* _WHAT YOU ARE ASKED TO DO_: In the records that follow, find each line with "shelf" and pull it out.
= Beginning of Section =
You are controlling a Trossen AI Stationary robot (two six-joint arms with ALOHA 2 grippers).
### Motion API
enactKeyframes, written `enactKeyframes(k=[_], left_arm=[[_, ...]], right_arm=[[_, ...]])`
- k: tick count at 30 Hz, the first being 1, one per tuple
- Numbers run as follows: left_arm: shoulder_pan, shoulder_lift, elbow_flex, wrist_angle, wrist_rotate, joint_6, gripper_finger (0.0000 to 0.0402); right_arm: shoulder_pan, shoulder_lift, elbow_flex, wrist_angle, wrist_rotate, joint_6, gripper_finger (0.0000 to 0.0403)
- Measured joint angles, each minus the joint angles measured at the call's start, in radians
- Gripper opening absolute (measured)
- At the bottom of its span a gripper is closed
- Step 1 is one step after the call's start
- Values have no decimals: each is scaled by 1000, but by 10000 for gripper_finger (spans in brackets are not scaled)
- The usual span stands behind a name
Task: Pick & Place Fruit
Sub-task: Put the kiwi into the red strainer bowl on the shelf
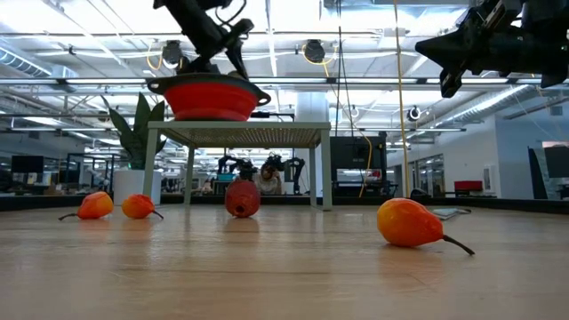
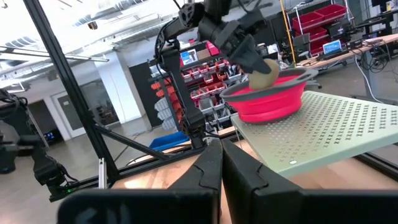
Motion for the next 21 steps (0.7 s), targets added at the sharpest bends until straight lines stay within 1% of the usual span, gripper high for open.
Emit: enactKeyframes(k=[7,14,17,21], left_arm=[[13,14,0,4,-7,-84,175],[20,14,0,3,-5,-70,176],[20,14,0,3,-14,-69,189],[25,14,0,3,-17,-62,219]], right_arm=[[0,0,0,0,0,-1,0],[0,0,0,0,0,-3,0],[0,0,0,0,0,-3,0],[0,0,0,0,0,-3,0]])
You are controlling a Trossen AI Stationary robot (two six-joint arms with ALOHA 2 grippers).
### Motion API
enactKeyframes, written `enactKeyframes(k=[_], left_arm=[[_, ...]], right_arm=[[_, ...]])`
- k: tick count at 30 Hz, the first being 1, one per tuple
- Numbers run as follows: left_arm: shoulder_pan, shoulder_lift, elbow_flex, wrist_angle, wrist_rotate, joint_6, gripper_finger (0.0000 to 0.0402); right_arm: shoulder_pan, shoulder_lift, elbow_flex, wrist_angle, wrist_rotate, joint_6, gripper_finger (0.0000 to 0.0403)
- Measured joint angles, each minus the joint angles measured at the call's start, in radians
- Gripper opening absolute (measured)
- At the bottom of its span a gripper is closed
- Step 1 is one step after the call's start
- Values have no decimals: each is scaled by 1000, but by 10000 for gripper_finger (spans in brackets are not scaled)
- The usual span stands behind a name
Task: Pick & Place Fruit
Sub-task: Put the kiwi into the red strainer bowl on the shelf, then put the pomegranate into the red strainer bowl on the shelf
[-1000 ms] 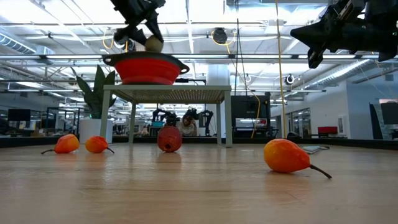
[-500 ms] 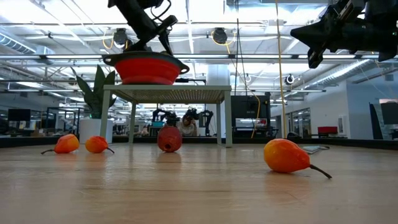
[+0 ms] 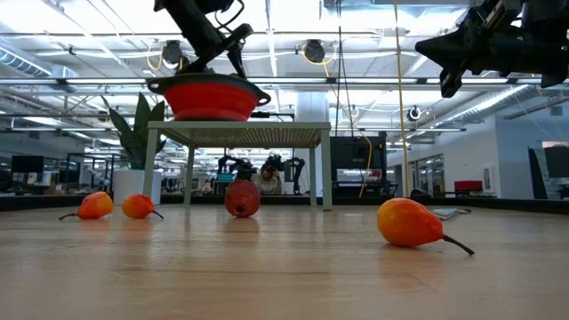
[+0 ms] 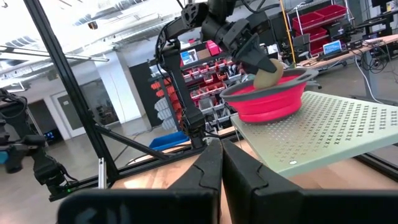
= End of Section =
* _OUTPUT OF THE EXERCISE_:
Sub-task: Put the kiwi into the red strainer bowl on the shelf
Sub-task: Put the kiwi into the red strainer bowl on the shelf, then put the pomegranate into the red strainer bowl on the shelf

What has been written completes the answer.